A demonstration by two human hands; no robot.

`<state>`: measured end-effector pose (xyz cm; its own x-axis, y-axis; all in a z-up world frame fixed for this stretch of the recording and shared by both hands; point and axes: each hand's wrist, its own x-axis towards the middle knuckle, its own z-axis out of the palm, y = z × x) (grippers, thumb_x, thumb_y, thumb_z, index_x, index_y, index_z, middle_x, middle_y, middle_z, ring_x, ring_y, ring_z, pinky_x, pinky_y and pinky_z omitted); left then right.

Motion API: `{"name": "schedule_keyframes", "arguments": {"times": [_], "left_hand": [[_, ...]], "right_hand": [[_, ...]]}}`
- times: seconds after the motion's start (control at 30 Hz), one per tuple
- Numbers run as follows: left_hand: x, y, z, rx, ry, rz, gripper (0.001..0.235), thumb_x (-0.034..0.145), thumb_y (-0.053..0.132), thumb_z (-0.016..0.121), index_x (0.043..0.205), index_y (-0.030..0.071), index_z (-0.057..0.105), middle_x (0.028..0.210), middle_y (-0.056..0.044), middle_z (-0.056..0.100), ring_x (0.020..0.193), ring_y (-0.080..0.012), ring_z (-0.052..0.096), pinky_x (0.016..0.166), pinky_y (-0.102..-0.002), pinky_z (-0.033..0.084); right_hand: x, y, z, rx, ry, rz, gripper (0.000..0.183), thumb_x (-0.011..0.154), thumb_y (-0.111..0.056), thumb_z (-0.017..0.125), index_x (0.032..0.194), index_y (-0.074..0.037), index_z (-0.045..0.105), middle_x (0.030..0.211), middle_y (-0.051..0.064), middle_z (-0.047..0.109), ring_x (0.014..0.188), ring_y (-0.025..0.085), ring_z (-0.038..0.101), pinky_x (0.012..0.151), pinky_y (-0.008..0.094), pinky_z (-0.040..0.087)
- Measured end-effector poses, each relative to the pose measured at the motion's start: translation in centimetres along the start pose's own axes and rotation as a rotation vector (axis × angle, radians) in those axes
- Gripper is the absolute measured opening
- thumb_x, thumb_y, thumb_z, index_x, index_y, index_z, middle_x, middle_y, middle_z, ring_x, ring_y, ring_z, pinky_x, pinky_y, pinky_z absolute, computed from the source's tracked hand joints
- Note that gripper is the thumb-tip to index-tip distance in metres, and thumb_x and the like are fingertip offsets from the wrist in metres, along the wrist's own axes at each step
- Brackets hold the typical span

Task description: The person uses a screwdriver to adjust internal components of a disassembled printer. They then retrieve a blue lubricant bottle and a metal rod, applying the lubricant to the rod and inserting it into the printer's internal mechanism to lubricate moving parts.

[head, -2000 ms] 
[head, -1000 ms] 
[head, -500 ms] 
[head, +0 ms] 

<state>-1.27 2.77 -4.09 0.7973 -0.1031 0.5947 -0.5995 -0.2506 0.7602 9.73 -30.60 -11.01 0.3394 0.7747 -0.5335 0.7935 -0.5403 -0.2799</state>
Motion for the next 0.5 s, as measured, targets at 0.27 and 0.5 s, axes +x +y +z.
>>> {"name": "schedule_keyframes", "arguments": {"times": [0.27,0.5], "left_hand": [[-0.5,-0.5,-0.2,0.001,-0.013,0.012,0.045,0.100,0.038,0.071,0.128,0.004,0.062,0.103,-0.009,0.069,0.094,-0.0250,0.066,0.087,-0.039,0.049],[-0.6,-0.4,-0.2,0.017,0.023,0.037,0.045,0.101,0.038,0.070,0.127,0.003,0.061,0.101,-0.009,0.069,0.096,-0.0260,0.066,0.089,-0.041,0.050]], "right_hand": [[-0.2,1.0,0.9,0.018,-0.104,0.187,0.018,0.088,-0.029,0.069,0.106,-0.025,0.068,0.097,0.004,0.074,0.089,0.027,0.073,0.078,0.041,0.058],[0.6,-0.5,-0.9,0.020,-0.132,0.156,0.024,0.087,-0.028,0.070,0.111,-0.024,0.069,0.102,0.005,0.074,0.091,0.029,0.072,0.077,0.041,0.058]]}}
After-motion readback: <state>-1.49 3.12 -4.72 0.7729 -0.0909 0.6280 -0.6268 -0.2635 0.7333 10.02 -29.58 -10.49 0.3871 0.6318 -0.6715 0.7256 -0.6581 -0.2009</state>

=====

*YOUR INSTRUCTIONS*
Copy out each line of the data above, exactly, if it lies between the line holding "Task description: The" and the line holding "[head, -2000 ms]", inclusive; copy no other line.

*REPLY*
Task description: The person uses a screwdriver to adjust internal components of a disassembled printer. They then retrieve a blue lubricant bottle and a metal rod, applying the lubricant to the rod and inserting it into the printer's internal mechanism to lubricate moving parts.

[head, -2000 ms] 

There is nothing more to the output.